▶ [Exercise instructions]: Nothing outside the stretch is wanted. Repeat exactly the lines of the listing below from the one that contains "Q: Locate the purple" through the one that contains "Q: Locate the black equipment", both ends included.

▶ [Records shown]:

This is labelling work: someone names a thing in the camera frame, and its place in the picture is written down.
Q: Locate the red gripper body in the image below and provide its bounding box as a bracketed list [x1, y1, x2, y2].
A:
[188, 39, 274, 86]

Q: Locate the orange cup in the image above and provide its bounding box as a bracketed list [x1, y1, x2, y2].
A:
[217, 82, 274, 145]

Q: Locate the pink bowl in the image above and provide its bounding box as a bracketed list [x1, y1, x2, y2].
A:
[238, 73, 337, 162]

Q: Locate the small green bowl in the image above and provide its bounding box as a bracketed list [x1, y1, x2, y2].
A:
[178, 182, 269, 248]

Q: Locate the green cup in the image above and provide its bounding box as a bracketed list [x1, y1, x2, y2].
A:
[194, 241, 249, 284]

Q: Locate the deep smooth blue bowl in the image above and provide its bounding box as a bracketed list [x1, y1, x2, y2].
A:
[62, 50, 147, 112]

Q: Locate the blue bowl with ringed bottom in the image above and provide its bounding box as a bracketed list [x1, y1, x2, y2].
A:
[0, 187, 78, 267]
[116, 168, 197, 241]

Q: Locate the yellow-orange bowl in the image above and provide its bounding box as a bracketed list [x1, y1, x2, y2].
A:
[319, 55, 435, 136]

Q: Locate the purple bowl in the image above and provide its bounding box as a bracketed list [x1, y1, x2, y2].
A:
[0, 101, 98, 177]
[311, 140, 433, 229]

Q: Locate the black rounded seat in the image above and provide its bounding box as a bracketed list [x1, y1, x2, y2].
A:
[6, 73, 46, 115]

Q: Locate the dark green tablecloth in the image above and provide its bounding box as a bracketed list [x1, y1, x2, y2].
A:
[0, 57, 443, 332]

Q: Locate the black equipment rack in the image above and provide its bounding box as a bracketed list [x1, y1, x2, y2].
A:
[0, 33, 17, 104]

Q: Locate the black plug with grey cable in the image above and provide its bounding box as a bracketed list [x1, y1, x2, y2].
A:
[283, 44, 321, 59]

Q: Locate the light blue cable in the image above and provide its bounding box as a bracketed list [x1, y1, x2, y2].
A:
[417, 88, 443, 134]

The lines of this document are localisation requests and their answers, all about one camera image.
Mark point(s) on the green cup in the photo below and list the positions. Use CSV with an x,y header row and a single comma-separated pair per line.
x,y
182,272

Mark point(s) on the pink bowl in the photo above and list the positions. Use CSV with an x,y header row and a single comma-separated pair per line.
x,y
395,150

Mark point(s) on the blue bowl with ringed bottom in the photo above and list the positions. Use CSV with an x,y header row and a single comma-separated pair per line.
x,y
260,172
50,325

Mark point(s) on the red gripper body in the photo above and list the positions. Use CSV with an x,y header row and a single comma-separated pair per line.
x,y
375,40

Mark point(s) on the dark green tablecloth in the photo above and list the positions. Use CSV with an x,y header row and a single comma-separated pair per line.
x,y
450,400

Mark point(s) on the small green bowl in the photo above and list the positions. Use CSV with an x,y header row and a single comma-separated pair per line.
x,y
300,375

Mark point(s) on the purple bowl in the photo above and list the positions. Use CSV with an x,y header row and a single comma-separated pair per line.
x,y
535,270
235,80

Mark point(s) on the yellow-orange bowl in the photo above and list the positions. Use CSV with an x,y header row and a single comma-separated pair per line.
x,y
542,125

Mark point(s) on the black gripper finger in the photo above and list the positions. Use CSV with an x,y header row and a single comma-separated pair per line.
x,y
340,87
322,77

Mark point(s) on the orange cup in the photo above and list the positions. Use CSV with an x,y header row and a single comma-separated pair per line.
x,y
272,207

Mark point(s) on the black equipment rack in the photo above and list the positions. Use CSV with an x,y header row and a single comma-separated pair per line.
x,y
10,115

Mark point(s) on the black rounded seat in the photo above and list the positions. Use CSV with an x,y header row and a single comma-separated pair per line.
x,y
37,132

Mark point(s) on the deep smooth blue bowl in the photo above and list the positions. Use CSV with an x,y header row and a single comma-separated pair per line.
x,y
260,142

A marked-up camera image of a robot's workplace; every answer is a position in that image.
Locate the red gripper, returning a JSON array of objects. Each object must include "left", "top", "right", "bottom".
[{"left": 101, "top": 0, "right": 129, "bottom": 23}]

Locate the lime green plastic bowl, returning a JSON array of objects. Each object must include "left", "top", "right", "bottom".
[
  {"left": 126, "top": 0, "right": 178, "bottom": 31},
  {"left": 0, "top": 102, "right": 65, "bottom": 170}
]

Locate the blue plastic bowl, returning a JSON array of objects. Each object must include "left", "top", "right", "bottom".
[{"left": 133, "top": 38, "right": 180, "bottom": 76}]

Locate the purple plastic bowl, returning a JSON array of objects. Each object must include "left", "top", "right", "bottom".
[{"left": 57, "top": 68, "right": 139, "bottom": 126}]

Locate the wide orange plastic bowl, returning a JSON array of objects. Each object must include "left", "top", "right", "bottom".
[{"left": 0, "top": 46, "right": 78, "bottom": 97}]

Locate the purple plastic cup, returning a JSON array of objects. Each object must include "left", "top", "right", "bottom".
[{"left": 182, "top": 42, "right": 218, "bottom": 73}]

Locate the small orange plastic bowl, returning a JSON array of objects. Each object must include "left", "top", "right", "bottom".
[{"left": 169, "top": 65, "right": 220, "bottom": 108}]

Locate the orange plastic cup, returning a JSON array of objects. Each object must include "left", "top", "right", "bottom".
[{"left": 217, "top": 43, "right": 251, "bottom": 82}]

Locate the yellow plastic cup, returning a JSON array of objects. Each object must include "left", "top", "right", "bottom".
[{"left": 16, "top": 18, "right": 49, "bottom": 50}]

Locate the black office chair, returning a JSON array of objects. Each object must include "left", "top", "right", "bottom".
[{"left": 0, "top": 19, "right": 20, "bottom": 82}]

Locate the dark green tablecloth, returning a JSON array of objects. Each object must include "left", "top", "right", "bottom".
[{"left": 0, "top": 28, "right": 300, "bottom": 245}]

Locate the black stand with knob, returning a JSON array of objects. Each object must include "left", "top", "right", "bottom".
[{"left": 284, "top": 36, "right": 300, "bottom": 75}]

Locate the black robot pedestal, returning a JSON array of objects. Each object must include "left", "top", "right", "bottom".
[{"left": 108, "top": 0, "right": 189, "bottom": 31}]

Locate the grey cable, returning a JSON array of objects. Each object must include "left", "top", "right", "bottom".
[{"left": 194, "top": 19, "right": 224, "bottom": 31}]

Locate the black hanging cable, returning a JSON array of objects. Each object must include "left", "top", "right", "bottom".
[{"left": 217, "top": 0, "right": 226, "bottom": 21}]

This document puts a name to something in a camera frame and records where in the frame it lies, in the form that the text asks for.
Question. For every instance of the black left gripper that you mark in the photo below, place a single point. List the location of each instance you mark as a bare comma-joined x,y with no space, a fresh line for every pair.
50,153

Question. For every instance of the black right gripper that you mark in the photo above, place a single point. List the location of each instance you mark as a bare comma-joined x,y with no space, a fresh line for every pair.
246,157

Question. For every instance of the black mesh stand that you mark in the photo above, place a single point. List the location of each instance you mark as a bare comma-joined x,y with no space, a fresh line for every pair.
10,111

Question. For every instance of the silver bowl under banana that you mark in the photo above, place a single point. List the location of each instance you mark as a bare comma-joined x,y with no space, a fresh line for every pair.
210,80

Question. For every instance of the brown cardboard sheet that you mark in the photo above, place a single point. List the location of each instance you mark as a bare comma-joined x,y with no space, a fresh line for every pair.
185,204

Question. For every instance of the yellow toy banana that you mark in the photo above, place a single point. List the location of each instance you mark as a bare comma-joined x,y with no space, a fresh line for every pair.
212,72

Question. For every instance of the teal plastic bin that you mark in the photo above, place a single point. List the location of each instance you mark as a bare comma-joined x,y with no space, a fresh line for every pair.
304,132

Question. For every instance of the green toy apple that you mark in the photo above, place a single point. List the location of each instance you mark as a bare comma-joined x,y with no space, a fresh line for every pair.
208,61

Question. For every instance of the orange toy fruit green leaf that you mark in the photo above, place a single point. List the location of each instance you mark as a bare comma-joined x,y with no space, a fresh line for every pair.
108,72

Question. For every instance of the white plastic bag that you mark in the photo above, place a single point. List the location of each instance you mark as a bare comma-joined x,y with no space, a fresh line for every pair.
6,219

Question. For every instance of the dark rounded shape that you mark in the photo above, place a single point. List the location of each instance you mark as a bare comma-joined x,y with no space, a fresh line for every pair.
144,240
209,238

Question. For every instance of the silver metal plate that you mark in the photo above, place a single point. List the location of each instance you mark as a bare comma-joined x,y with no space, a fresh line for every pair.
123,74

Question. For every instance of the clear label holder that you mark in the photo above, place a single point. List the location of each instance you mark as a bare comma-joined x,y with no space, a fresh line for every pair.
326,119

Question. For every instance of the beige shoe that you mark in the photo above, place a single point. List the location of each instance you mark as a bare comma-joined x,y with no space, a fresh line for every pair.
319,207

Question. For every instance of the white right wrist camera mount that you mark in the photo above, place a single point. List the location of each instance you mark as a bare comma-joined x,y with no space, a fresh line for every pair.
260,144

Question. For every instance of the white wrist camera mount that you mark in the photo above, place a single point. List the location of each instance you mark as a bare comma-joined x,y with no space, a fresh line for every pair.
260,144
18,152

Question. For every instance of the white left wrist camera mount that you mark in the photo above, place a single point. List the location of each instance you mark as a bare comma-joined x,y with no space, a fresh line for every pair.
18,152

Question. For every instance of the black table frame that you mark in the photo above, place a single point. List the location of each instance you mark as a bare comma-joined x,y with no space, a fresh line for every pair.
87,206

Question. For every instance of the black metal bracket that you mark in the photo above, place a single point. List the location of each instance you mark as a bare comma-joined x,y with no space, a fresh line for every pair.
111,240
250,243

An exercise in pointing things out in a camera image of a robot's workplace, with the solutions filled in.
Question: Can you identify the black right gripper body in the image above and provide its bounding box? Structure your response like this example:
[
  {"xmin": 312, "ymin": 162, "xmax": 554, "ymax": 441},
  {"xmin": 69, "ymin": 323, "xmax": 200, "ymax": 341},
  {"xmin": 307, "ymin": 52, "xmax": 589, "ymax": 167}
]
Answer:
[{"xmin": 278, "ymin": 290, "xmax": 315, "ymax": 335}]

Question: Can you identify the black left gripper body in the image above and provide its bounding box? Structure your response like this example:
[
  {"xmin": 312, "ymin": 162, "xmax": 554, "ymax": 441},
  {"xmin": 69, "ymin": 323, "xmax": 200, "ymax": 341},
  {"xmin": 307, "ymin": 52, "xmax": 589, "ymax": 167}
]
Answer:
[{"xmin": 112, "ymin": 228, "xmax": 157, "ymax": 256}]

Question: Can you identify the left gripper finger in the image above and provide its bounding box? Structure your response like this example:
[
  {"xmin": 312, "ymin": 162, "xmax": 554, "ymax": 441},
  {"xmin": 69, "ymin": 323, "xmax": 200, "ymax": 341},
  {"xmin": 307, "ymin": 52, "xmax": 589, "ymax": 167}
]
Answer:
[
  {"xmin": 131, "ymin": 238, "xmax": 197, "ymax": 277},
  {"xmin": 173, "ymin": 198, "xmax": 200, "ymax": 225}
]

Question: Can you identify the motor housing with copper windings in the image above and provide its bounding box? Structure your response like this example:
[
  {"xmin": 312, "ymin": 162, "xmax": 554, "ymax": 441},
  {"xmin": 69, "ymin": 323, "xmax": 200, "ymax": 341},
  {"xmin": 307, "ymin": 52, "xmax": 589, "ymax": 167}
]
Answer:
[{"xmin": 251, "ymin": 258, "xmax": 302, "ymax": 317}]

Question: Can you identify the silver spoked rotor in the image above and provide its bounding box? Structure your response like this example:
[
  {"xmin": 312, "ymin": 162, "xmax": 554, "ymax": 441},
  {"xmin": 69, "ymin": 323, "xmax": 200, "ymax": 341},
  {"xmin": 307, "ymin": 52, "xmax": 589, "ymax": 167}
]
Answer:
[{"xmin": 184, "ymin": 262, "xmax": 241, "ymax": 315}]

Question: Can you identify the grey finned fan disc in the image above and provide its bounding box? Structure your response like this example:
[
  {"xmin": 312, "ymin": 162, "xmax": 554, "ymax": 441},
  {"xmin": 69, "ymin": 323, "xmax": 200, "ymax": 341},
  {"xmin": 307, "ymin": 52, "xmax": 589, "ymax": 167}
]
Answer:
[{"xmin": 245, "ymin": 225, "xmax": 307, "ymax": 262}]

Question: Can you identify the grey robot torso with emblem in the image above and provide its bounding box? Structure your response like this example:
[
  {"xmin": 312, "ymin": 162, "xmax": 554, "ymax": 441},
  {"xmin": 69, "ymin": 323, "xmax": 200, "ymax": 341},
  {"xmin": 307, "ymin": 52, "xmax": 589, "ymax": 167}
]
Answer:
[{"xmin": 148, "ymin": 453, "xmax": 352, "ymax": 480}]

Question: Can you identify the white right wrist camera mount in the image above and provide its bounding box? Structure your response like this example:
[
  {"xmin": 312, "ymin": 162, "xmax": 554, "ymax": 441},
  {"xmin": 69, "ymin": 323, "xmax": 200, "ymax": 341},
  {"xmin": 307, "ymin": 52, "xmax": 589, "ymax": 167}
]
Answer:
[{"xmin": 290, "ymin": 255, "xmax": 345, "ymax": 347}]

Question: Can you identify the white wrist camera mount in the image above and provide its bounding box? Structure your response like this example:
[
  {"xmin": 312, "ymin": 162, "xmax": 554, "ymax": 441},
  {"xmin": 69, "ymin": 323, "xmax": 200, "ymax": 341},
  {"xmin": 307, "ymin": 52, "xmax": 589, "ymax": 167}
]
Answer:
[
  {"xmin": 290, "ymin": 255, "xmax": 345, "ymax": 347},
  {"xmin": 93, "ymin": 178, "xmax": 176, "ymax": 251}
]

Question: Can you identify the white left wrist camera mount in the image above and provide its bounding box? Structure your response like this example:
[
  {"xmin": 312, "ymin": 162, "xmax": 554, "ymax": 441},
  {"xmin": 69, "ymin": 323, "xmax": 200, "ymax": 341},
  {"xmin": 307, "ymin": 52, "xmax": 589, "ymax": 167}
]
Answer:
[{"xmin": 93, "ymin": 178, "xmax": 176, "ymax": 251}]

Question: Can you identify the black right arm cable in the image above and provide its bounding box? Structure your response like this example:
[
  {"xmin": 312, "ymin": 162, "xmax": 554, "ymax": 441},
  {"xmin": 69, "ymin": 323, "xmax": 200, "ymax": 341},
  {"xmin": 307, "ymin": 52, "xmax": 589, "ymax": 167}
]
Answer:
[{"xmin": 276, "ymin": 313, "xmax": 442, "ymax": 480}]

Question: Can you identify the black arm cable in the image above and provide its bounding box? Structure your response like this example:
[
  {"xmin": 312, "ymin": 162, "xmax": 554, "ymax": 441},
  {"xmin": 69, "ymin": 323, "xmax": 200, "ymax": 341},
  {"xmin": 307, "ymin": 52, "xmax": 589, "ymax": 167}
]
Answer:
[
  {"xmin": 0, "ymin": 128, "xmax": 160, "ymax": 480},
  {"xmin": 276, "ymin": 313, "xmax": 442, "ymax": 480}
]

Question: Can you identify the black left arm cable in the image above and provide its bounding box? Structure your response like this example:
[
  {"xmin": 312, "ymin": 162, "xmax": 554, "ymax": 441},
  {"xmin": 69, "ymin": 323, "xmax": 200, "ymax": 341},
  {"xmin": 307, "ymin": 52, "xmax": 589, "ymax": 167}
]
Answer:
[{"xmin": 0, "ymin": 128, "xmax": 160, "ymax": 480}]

▶ [Task result]:
Q: Locate the purple bowl in the image above and provide its bounding box as a bracketed list [x1, y1, x2, y2].
A:
[0, 101, 98, 177]
[311, 140, 433, 229]

Q: Locate the black rounded seat in the image above and provide its bounding box as a bracketed list [x1, y1, x2, y2].
A:
[6, 73, 46, 115]

Q: Locate the dark green tablecloth in the image above and provide its bounding box as a bracketed list [x1, y1, x2, y2].
A:
[0, 57, 443, 332]

Q: Locate the black equipment rack in the image above and provide its bounding box as a bracketed list [x1, y1, x2, y2].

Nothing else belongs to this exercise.